Alors même qu’ils prétendent servir la religion, ceux qui s’en servent à des fins militaires contredisent directement ses principes. « Dans le cas de la Torah comme dans lecas du Coran, commettre un meurtre, c’est le crime capital. Il y a des conséquences extrêmement graves. » Mais le professeur Cornett explique que c’est une boucle bouclée : puisque c’est le crime capital, « il faut que ce soit commandé par Dieu, et cela vient donc non seulement justifier la mort, mais même la sanctifier, voire la sacraliser. »
« Si jamais Netanyahou se montrait ouvert à l’idée d’un apaisement ou d’un État palestinien, il perdrait les ministres de son cabinet »
Un ultimatum : Rafah et le Ramadan.
Le gouvernement israélien est rendu à un point de non-retour, la crise humanitaire s’accentue et l’offensive imminente contre Rafah inquiète tous les pays occidentaux. Maintenant, le gouvernement israélien est confronté à une impasse entre les puissances occidentales et les nationalistes ultra-religieux du gouvernement d’Israël, dont le ministre de la Sécurité nationale Itamar Ben-Gvir, explique le professeur Cornett. Les puissances occidentales se sont montrées compréhensives envers Israël après le 7 octobre, puisque « tout le monde était d’accord qu’ils avaient le droit de se défendre.

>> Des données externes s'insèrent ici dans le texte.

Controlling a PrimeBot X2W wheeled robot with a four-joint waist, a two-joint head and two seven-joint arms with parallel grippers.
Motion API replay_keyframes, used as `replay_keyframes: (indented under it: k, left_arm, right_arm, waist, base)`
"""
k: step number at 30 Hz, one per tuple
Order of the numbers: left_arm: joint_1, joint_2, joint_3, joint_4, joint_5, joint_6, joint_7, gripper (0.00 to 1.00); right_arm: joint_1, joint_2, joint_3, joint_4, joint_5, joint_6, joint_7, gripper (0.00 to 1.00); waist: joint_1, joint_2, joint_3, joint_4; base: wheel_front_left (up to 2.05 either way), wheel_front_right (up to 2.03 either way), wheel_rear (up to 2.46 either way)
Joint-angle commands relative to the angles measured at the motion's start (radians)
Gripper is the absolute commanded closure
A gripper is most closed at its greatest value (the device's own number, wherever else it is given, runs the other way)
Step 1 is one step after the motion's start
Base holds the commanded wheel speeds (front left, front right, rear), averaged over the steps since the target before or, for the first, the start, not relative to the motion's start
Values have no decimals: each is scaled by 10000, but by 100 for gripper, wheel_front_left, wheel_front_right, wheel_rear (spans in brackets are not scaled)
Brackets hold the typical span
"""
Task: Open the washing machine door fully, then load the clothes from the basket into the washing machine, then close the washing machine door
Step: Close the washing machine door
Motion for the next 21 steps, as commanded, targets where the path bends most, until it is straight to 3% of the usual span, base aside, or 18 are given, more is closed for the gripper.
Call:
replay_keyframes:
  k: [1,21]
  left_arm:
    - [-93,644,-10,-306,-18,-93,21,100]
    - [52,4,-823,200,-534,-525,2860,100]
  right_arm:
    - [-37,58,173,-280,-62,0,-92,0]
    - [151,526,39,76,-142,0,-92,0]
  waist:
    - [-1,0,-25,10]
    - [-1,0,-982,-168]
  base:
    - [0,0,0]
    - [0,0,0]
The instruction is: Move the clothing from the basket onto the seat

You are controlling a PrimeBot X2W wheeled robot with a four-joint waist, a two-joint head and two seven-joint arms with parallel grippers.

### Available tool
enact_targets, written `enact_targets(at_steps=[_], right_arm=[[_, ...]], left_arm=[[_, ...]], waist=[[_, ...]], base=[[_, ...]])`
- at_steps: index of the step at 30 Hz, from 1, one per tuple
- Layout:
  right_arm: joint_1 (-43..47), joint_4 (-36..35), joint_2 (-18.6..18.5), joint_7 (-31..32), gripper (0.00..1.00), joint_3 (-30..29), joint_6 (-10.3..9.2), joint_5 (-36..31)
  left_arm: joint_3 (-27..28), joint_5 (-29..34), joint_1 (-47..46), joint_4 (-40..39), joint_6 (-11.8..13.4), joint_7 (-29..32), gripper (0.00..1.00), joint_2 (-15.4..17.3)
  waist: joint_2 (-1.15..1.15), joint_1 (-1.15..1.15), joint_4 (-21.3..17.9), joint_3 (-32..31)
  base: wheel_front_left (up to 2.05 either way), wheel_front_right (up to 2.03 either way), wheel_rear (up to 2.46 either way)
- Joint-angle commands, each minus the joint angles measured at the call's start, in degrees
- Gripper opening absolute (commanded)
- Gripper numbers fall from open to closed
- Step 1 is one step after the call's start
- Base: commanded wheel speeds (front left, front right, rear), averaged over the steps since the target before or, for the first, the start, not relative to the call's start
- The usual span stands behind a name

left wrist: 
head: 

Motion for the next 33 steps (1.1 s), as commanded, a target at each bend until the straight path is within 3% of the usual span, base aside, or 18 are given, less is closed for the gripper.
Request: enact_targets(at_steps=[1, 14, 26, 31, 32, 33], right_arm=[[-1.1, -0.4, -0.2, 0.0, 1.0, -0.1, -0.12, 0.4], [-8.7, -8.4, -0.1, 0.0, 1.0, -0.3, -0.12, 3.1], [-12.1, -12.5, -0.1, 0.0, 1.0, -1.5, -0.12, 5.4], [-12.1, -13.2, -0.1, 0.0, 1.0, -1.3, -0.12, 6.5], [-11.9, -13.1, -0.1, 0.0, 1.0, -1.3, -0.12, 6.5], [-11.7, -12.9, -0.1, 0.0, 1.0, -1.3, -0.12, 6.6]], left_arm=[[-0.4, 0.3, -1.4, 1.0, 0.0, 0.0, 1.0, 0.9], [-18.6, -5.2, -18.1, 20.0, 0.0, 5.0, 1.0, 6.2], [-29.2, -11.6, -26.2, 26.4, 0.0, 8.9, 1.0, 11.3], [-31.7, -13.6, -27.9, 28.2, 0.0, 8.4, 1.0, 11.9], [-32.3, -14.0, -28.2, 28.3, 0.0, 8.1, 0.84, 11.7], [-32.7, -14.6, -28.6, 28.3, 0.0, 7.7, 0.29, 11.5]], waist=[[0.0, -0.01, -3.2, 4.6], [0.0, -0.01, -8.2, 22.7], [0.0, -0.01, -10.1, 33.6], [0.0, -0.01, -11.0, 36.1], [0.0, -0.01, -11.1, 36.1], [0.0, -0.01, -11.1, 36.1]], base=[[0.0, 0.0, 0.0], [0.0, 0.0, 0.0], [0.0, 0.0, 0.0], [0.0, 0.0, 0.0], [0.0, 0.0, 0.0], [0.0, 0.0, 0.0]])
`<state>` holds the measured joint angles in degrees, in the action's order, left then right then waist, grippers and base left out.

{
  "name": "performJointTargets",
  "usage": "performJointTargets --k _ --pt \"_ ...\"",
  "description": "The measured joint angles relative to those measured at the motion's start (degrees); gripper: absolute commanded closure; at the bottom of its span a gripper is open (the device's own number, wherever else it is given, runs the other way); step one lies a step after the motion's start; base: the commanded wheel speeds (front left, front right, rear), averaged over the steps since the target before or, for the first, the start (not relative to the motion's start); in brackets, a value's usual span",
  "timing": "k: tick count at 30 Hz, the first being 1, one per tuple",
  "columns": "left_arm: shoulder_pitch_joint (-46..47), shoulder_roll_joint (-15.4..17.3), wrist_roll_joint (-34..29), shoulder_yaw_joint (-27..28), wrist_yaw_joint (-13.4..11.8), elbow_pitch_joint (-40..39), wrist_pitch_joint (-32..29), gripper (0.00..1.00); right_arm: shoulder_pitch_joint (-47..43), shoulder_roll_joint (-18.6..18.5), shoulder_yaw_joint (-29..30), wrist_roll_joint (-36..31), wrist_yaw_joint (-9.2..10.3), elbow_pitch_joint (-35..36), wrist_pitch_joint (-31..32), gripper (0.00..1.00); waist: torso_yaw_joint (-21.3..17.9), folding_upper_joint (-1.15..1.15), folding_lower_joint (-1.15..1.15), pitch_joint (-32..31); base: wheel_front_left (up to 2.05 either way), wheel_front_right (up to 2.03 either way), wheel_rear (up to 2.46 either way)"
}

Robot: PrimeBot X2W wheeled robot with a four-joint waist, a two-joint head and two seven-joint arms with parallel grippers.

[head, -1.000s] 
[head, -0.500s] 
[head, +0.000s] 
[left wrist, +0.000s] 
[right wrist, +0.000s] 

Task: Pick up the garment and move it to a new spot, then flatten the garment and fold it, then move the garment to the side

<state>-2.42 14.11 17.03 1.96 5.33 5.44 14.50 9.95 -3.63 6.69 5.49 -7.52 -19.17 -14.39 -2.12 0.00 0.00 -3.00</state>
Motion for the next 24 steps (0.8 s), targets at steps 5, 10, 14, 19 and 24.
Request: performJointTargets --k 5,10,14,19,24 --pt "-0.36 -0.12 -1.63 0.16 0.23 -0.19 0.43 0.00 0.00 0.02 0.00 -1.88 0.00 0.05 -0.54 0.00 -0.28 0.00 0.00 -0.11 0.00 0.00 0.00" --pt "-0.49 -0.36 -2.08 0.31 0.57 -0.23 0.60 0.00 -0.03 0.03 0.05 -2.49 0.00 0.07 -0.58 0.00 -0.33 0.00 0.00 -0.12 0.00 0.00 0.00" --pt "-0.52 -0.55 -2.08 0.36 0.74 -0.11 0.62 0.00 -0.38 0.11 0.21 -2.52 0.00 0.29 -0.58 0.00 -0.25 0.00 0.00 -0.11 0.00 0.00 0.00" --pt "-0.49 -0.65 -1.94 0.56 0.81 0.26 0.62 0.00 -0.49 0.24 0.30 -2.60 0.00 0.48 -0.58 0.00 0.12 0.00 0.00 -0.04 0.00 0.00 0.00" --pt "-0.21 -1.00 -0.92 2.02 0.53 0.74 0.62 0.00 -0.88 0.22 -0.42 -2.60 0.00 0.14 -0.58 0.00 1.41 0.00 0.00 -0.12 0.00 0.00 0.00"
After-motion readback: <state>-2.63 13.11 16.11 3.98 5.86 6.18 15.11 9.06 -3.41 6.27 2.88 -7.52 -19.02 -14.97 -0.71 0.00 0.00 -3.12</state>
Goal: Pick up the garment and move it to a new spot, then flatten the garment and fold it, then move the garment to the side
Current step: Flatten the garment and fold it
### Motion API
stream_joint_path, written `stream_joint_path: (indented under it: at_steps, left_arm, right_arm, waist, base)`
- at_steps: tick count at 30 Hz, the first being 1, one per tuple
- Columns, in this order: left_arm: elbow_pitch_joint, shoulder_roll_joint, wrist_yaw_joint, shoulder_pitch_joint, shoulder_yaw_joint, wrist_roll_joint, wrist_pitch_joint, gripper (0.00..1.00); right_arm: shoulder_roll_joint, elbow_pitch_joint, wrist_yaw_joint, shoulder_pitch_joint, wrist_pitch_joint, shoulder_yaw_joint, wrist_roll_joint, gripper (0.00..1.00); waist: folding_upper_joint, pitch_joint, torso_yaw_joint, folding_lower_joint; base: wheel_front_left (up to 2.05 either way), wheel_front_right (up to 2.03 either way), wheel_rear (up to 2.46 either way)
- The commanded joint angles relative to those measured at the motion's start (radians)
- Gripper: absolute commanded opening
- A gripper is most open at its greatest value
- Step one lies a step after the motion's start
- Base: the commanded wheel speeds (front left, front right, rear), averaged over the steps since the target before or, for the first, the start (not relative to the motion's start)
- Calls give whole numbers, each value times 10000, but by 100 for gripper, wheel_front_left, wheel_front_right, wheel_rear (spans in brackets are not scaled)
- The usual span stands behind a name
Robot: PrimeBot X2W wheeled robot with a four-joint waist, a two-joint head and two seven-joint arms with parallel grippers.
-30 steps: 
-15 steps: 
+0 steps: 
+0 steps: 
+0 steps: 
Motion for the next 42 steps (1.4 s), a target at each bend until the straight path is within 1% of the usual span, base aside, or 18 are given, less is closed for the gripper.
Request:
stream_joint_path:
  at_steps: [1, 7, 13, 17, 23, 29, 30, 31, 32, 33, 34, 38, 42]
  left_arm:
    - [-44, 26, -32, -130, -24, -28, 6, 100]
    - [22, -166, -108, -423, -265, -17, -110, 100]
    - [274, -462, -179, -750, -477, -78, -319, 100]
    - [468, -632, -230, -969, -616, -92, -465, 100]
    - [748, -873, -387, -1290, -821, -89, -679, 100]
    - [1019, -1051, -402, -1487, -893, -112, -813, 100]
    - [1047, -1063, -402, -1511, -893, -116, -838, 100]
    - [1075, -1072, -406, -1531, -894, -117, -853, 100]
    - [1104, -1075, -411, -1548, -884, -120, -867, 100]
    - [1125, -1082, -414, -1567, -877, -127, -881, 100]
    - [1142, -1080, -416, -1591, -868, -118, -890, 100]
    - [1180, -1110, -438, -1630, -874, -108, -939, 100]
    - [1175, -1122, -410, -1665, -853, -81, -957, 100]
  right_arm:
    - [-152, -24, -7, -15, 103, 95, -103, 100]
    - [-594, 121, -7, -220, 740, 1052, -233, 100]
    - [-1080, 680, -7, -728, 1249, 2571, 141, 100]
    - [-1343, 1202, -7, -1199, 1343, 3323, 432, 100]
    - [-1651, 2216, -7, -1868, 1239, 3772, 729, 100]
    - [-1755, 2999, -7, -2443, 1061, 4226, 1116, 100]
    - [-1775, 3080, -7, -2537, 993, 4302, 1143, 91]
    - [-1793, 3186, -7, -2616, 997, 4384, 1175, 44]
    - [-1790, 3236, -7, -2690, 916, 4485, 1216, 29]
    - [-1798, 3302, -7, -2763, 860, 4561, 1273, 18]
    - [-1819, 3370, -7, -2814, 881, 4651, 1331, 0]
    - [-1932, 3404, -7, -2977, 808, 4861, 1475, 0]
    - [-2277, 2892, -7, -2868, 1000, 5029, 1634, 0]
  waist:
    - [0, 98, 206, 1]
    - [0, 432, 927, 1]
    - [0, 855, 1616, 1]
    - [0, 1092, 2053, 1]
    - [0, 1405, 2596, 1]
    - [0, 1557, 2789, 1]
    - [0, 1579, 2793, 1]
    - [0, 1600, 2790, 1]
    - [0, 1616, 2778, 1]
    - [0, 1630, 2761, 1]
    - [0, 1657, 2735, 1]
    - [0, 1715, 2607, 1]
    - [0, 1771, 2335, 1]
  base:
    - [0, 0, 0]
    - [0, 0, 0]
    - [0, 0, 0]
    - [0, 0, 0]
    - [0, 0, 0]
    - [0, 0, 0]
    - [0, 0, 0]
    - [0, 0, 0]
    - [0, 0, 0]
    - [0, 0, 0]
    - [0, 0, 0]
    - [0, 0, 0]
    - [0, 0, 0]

Par contre, il [le gouvernement Netanyahou, ndlr] est en train de brûler cette bonne volonté de la part des ÉtatsUnis, de l’Union européenne, de la GrandeBretagne, et cela est un grand danger. » Les puissances occidentales ont lancé plusieurs fois des avertissements à Israël afin que l’État cesse ses offensives contre Gaza, tandis que les nationalistes ultra-religieux réclament la poursuite des offensives, présentant même un plan d’après-guerre pour Gaza. Le professeur Cornett explique que les tensions montent au sein du cabinet israélien : « Netanyahou se trouve tellement coincé. Si jamais il se montrait ouvert à l’idée d’un apaisement ou d’un État palestinien, il perdrait les ministres de son cabinet, qui sont parmi les nationalistes religieux les plus farouches en Israël. » S’ajoutant à cela, il reste encore 129 otages sous l’emprise du Hamas et leurs familles intensifient leurs demandes au gouvernement israélien. Professeur Cornett inscrit l’ultimatum lancé au Hamas par Israël dans cette lignée : « il [Netanyahou, ndlr] doit satisfaire l’électorat qui est en colère, avec raison, contre lui. Il y a une épée à double tranchant et c’est la raison pour laquelle il a lancé les défis du Ramadan. » Le 10 mars, premier jour du Ramadan, sera une journée décisive dans le conflit Israël Hamas si le gouvernement israélien attaque Rafah, où plus d’un million de personnes sont entassées dans des conditions de vie horribles.